**ABOUT THIS EXERCISE**
Your answer must contain only the lines from the one containing "Find the wooden" through the end of the entries below, reproduced character for character.

**MATERIAL PROVIDED**

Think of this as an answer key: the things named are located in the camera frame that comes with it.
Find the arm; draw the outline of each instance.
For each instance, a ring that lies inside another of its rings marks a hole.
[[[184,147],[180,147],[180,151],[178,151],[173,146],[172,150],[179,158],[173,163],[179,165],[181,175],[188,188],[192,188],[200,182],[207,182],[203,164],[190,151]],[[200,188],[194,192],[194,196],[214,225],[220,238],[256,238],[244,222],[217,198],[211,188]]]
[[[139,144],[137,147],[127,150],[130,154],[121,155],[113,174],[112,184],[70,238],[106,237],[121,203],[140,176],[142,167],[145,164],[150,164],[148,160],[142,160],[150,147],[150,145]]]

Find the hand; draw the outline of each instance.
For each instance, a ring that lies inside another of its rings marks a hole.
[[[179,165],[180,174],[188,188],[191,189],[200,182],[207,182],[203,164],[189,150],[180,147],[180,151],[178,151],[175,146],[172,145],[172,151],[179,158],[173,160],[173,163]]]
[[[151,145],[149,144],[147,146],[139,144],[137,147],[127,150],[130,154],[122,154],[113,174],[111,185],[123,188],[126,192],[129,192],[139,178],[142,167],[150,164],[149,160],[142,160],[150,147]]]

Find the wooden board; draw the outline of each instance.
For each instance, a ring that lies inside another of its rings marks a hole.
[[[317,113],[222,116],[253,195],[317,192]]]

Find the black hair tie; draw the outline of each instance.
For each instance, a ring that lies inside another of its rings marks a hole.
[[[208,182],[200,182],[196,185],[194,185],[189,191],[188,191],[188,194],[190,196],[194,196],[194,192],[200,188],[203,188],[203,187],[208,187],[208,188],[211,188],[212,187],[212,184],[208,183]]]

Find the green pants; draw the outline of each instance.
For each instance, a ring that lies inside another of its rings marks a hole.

**YOUR SOLUTION**
Find the wooden board; draw the outline of each instance.
For each instance, a ring that lies inside another of its rings marks a hole.
[[[317,113],[222,116],[253,195],[317,192]]]

Find the black hair tie; draw the outline of each instance.
For each instance, a ring that lies inside another of its rings marks a hole.
[[[208,182],[200,182],[196,185],[194,185],[189,191],[188,191],[188,194],[190,196],[194,196],[194,192],[200,188],[203,188],[203,187],[208,187],[208,188],[211,188],[212,187],[212,184],[208,183]]]

Find the green pants; draw the outline of each instance.
For each instance, a ring that lies inside another of its rings marks a hole.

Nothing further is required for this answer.